Due ricercatori Unibas a seminario Cern Ginevra su bosone Higgs

Oggi, nel corso di un seminario congiunto, tenuto presso il Cern di Ginevra, delle due grandi collaborazioni Cms ed Atlas (i cui due apparati sperimentali hanno il compito, tra gli altri, di cercare il bosone di Higgs, responsabile della massa di tutte le particelle elementari che costituiscono la materia conosciuta e quella ancora da esplorare), sono stati mostrati i risultati delle recenti analisi compiute alla ricerca del bosone di Higgs, la particella proposta nel 1964 da Peter Higgs per spiegare perché tutte le particelle che conosciamo hanno una massa, e tra loro differente.
L’ultimo tassello che mancava al Modello Standard, la teoria che descrive tutte le particelle elementari di cui è costituito l’universo e le interazioni che fra di loro avvengono, era proprio questa sfuggente particella, della quale ben poco si conosceva.
Nell’Auditorium del Cern di Ginevra , dopo la raccolta dei dati sperimentali del 2011 e della primavera 2012, che hanno consentito di raddoppiare l’enorme quantità di dati sperimentali a disposizione, la leggera anomalia mostrata nello scorso dicembre 2011 (che rappresentava un’indicazione della presenza di una nuova particella ma non la certezza di averla effettivamente “osservata”) è divenuta ciò che in Fisica chiamano una “strong evidence”.
Entrambe gli esperimenti mostrano una chiara evidenza di una nuova particella con massa tra 125 e 126 GeV che sembrerebbe avere tutte le caratteristiche del bosone di Higgs. Per averne la certezza assoluta, e parlare di “discovery” occorrerà aspettare ancora qualche mese. Ma ora si sa che questa particella, appartenente alla famiglia dei bosoni, esiste e sappiamo dove cercarla.

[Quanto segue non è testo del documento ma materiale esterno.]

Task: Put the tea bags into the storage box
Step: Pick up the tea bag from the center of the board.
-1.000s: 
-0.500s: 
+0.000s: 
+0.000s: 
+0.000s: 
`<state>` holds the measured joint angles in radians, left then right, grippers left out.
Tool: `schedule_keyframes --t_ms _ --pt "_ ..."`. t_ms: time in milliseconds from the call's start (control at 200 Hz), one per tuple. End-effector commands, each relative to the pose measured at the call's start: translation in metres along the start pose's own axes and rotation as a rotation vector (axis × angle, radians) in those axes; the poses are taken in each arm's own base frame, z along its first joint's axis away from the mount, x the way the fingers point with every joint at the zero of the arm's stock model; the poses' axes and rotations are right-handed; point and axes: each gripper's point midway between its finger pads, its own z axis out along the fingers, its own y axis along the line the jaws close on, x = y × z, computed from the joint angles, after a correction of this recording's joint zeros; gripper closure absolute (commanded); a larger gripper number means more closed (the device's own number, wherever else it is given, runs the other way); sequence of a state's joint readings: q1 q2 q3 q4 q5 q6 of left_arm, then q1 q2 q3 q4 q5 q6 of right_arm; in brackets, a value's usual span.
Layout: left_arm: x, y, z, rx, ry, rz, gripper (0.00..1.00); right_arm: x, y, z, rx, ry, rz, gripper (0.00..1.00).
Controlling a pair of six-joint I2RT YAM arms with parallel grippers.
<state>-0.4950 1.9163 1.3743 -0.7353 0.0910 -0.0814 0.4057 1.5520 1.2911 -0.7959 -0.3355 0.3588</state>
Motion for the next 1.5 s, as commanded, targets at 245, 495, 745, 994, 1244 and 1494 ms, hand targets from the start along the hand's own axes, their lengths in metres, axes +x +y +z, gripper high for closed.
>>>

A queste ricerche, importantissime per raggiungere la comprensione della materia di cui è fatto l’universo e per rispondere ai principali dubbi che ancora abbiamo sulla sua reale costituzione e consistenza, partecipano anche ricercatori dell’Università degli Studi della Basilicata. Oltre a Nicola Cavallo, Ordinario di Fisica Sperimentale del Dipartimento di Chimica, e componente della collaborazione scientifica Cms (“Compact Muon Solenoid”) anche Francesco Fabozzi, ricercatore di Fisica Sperimentale presso la Facoltà di Scienze. Entrambi – si legge in un comunicato – fanno parte del gruppo napoletano che circa dieci anni fa ha iniziato la progettazione e la realizzazione di una parte dell’apparato sperimentale Cms. Lo stesso gruppo, oggi, oltre a contribuire al funzionamento dell’esperimento, partecipa attivamente all’analisi dei copiosi dati sperimentali raccolti tra il 2011 ed il 2012.

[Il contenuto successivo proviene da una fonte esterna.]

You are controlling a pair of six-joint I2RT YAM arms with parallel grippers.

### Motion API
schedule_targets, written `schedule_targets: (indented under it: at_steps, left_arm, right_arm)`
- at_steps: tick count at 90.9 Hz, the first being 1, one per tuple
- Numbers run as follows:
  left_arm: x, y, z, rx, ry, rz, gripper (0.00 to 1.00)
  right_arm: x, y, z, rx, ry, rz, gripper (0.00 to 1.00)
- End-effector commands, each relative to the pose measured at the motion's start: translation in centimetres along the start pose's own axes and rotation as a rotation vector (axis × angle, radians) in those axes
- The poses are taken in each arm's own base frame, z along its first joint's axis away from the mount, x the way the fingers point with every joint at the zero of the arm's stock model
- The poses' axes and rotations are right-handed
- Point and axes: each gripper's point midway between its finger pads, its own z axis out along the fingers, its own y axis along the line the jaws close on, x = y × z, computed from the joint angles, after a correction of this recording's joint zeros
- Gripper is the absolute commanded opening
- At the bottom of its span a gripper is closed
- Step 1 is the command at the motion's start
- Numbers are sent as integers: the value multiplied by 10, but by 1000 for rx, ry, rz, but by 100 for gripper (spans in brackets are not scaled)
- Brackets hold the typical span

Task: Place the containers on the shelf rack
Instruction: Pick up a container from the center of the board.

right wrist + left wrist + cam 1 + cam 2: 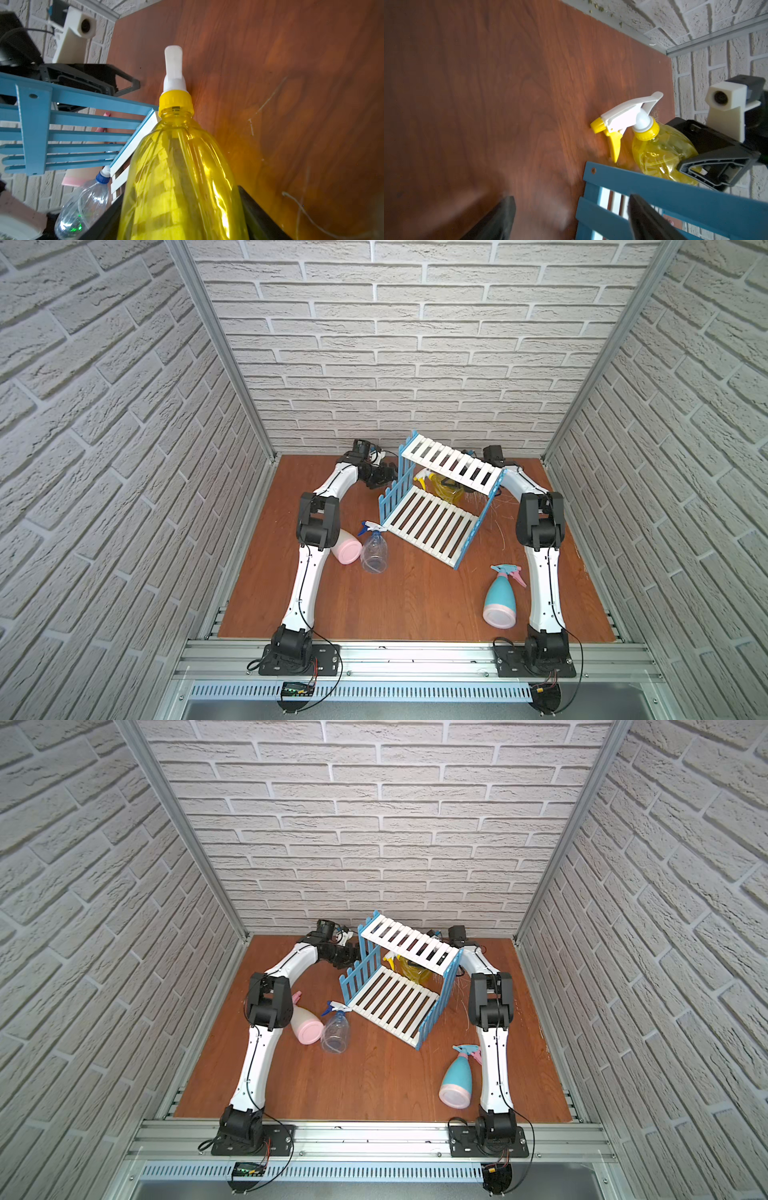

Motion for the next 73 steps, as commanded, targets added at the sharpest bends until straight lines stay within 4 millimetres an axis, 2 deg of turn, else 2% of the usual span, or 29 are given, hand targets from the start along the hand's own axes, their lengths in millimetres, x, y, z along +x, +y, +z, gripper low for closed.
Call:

L’esperimento Cms è uno dei quattro esperimenti installati sulla macchina acceleratrice Lhc (“Large Hadron Collider”, il grande acceleratore e collisore di protoni) del Cern (Organizzazione Europea per la Ricerca Nucleare, storicamente Conseil Européen pour la Recherche Nucléaire) di Ginevra, localizzato sul confine franco-svizzero.
Cms, assieme all’apparato Atlas suo antagonista, è stato progettato e costruito negli ultimi vent’anni, per osservare i risultati delle collisioni tra fasci di protoni che avvengono nell’acceleratore LHC. In tali collisioni l’energia viene trasformata in materia, sotto forma di centinaia o anche migliaia di particelle, e compito del rivelatore Cms è quello di osservare, misurare e registrare tutte le particelle prodotte per ricostruire preziose informazioni sulle interazioni fondamentali che ne regolano il comportamento e che, in buona approssimazione, ripropongono le condizioni presenti dei primi istanti di vita dell’Universo.
Per fare ciò è stato necessario progettare e costruire un rivelatore molto complesso, alto come un edificio di sei piani, lungo una quindicina di metri e del peso di circa 14,000 tonnellate. La sua realizzazione ha coinvolto una collaborazione internazionale di più di 2000 ricercatori (fisici, ingegneri, tecnologi) provenienti da oltre 170 istituzioni di ricerca (Università e laboratori) di 40 Paesi.